Fig. 1. NRP1 is overexpressed in PCa tissues and associated with unfavorable prognosis of PCa patients.

A Differential expression of NRP1 gene in PCa and adjacent tissues. B NRP1 expression is associated with higher Gleason scores in PCa. C NRP1 expression is associated with lymphatic metastasis in PCa. A–C Complete data are obtained from the UALCAN database. D–F Kaplan–Meier survival analysis of PCa patients from the TCGA and GSE10645 datasets. G IHC analysis of NRP1 expression in 75 PCa samples. Representative images are shown, with the scale bar of 400 μm and 100 μm, respectively. H Differential expression of NRP1 protein in 75 PCa tissues and paired paracancerous tissues (statistical significance assessed using a Mann–Whitney U test). I Comparison of age, Gleason score, T stage, and N stage between high NRP1 expression group and low NRP1 expression group (grouping based on the median of IHC staining score, and statistical significance assessed using the chi-square test).

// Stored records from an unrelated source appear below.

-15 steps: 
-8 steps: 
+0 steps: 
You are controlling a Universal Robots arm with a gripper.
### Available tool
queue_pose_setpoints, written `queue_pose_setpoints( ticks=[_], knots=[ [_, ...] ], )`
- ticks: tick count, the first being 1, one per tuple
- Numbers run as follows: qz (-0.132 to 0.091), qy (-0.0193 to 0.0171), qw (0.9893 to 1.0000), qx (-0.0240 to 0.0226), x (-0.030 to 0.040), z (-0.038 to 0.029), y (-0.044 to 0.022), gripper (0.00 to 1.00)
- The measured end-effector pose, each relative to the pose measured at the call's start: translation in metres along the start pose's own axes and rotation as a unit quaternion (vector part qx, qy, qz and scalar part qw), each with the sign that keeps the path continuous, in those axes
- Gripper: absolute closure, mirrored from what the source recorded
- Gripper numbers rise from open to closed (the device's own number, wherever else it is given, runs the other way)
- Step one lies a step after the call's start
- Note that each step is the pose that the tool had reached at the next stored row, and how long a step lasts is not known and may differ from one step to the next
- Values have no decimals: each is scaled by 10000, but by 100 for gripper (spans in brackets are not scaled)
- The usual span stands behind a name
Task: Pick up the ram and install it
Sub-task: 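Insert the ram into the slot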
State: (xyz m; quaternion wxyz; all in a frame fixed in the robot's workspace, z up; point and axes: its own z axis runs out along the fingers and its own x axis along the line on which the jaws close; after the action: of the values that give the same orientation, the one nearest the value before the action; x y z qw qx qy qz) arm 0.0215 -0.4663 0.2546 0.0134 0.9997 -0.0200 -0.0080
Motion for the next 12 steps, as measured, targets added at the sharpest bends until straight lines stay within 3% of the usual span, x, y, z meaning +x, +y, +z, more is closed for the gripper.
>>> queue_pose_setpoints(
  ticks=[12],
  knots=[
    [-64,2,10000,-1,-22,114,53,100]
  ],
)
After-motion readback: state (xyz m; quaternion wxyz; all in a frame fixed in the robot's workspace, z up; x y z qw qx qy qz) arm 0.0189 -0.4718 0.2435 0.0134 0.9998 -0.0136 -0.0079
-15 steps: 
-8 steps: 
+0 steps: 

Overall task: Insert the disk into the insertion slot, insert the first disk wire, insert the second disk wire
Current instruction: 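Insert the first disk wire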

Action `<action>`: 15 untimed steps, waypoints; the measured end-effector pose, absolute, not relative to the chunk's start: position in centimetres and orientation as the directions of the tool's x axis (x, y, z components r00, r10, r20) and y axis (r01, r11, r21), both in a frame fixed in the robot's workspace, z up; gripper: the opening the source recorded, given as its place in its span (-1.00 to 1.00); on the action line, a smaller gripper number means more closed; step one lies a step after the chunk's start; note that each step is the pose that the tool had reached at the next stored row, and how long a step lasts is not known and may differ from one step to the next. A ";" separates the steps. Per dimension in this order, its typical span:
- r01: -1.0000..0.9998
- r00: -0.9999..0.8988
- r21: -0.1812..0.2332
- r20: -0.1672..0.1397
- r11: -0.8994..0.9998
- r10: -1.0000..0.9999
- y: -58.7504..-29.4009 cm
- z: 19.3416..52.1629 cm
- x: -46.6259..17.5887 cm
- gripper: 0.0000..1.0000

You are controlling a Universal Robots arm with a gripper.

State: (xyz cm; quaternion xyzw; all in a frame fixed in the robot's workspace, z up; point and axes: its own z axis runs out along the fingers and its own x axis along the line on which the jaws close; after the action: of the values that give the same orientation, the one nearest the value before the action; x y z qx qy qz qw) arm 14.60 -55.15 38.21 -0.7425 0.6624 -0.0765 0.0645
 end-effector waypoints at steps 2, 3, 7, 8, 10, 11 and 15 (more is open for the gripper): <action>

Fig. 2. HIF1α increases the expression of the NRP1 gene through transcriptional activation in PCa cells.

A GSEA analysis of the GSE70769 dataset indicated NRP1 is significantly associated with the hypoxia pathway. B, C HIF1α expression is correlated with NRP1 expression based on the TCGA-PRAD and HRA000099 datasets. D Expression of NRP1 mRNA level increases under hypoxic conditions. E Significant increase in protein levels of HIF1α and NRP1 in PCa cells under hypoxic conditions. F HIF1α overexpression promotes NRP1 mRNA expression. G GSE106305 ChIP dataset indicates HIF1α binding to the NRP1 promoter region shows a significant peak. H Schematic of canonical HIF1α motif binding sites provided by the JASPAR database. I Diagram represents the predicted HIF1α binding site on the NRP1 promoter, as well as wild-type/mutant NRP1 promoter plasmids. J, K Luciferase assay indicates that HIF1α significantly increases NRP1-WT promoter-driven luciferase activity, while the mutation of the binding site of HIF1α to NRP1 leads to significant attenuation of the luciferase activity in PC-3 and DU-145 cells, respectively. Values represent the mean ± SD of three independent experiments. Statistical significance was assessed using two-tailed t tests.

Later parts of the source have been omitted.